Dossier | publié le : 01.11.2000 | E. P.

Internet dope l'externalisation, surtout dans le domaine des achats. De l'automobile à l'énergie en passant par le bâtiment, les grandes entreprises organisent leurs places de marché virtuelles. Mais le big bang n'est pas encore pour demain.

À qui le tour ? Après l'automobile et la grande distribution, quelle alliance planétaire va se nouer sur Internet dans le domaine des achats ? Ces grandes manœuvres alimentent naturellement les phantasmes sur l'entreprise virtuelle, où il suffirait de cliquer pour sélectionner les fournisseurs, passer les commandes, effectuer les paiements en ligne ou recruter les futurs collaborateurs venus déposer leur CV sur le site Web. On n'en est pas là, même si Inter net a largement accéléré l'externalisation des différentes fonctions de l'entreprise.

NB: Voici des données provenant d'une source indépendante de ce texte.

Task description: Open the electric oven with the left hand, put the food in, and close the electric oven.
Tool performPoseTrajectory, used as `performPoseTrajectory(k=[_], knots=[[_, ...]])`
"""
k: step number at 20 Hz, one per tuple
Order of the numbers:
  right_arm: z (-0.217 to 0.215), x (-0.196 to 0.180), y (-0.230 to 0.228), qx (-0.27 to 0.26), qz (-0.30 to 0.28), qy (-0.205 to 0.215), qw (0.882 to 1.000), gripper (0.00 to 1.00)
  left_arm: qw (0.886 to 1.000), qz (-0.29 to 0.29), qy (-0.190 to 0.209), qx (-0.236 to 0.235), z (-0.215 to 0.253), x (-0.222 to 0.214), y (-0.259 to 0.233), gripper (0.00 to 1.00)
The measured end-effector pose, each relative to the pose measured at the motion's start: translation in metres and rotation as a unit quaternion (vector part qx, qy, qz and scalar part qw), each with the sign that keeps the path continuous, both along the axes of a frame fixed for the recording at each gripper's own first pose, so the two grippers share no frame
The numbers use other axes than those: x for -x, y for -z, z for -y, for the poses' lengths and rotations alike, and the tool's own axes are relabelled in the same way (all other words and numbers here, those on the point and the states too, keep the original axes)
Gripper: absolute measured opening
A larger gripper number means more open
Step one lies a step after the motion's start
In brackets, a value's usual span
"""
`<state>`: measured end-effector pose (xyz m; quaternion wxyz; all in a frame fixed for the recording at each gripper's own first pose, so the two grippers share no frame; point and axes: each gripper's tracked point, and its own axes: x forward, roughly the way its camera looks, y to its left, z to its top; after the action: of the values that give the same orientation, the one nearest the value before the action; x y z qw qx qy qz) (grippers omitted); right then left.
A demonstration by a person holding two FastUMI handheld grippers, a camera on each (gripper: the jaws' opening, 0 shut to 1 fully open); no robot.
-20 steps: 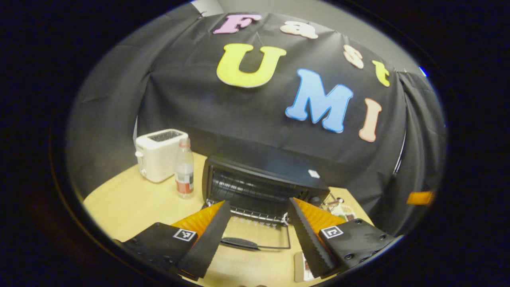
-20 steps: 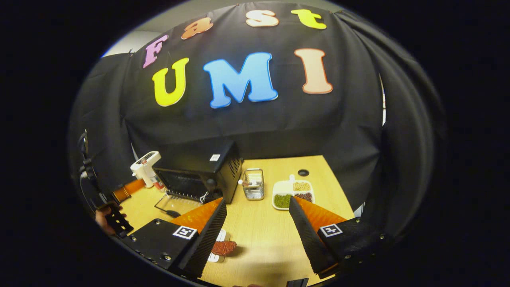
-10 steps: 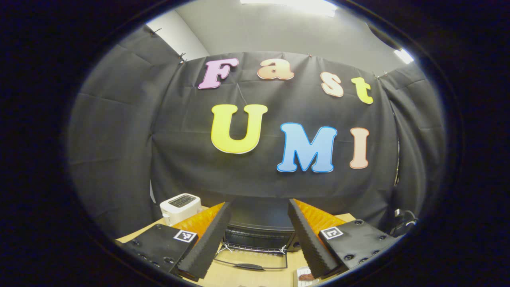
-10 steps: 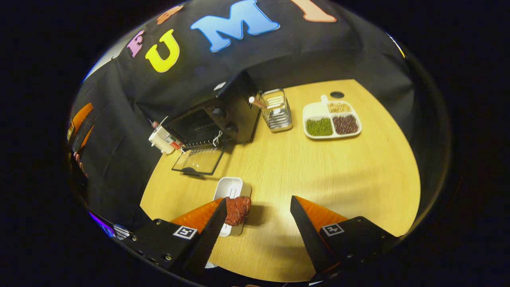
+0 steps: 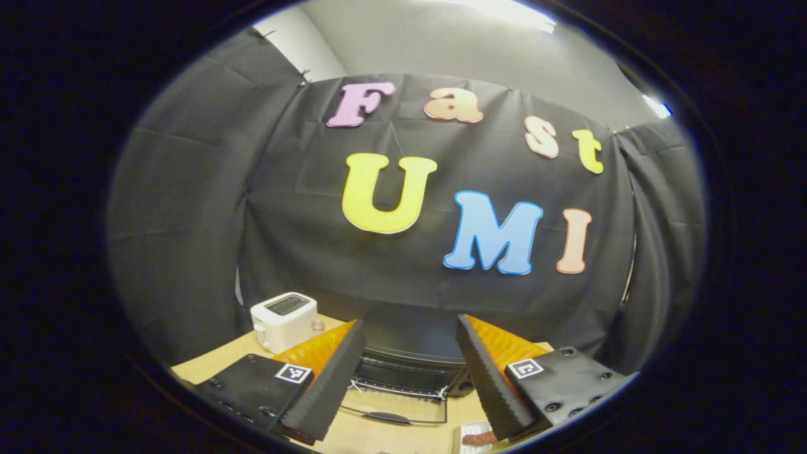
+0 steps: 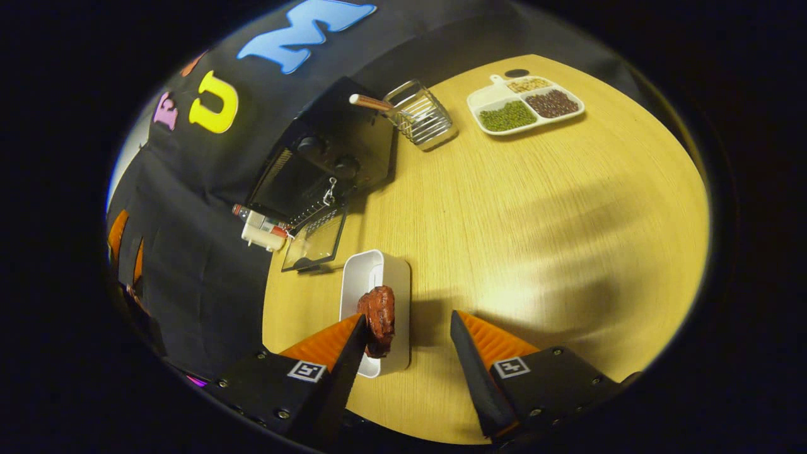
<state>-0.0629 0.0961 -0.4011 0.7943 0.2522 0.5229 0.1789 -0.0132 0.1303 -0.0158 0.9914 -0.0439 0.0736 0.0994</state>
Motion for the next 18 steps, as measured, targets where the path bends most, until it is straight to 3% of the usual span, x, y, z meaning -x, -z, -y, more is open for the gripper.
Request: performPoseTrajectory(k=[1, 2, 3, 4, 5, 8, 10, 12, 15, 18], knots=[[-0.007, 0.0, -0.003, -0.018, -0.008, 0.017, 1.0, 0.78, 1.0, -0.007, 0.009, 0.008, -0.006, -0.005, 0.006, 1.0], [-0.011, 0.0, -0.005, -0.029, -0.017, 0.037, 0.999, 0.57, 1.0, -0.008, 0.016, 0.014, -0.012, -0.01, 0.007, 0.97], [-0.017, -0.001, -0.009, -0.044, -0.021, 0.053, 0.997, 0.51, 0.999, -0.007, 0.023, 0.021, -0.018, -0.016, 0.006, 0.96], [-0.018, 0.001, -0.011, -0.044, -0.024, 0.062, 0.997, 0.3, 0.999, -0.007, 0.03, 0.027, -0.023, -0.021, 0.007, 0.95], [-0.021, 0.005, -0.01, -0.045, -0.02, 0.058, 0.997, 0.23, 0.999, -0.008, 0.04, 0.034, -0.028, -0.024, 0.01, 0.94], [-0.033, -0.002, -0.021, -0.071, -0.006, 0.093, 0.993, 0.13, 0.996, -0.016, 0.069, 0.048, -0.037, -0.039, 0.015, 0.92], [-0.034, -0.005, -0.029, -0.069, 0.007, 0.114, 0.991, 0.13, 0.994, -0.017, 0.092, 0.054, -0.04, -0.048, 0.016, 0.91], [-0.041, -0.005, -0.042, -0.071, 0.023, 0.125, 0.989, 0.13, 0.992, -0.016, 0.114, 0.054, -0.042, -0.053, 0.014, 1.0], [-0.051, -0.004, -0.066, -0.079, 0.046, 0.135, 0.987, 0.12, 0.989, -0.011, 0.137, 0.048, -0.044, -0.055, 0.012, 1.0], [-0.069, -0.007, -0.094, -0.108, 0.069, 0.138, 0.982, 0.13, 0.987, -0.007, 0.155, 0.037, -0.046, -0.054, 0.009, 0.92]])
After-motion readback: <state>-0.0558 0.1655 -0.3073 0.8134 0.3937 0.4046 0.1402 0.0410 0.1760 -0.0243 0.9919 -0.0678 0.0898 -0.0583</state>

« Internet dope l'externalisation ; il en accélère le processus. Mais, sur le fond, rien ne change : les raisons stratégiques de l'externalisation, à savoir la réduction des coûts, la recherche de flexibilité et le recentrage sur le cœur de métier, n'ont pas varié. Internet est un moyen d'aller plus loin, analyse Frédéric Fréry, professeur de stratégie à l'ESCP-EAP. Il renforce les atouts de l'externalisation. Pour éditer son catalogue, par exemple, une entreprise comme La Redoute peut désormais renouveler une page par jour sans avoir à réimprimer l'ensemble », ajoute-t-il. Sentiment identique pour Thierry Muller, consultant chez Arthur Andersen : « Internet facilite et donc favorise le mouvement d'externalisation. En simplifiant les flux d'informations, en facilitant la communication entre clients et fournisseurs, dimension tout à fait essentielle dans un contrat de prestataires, Internet permet d'accélérer le processus. »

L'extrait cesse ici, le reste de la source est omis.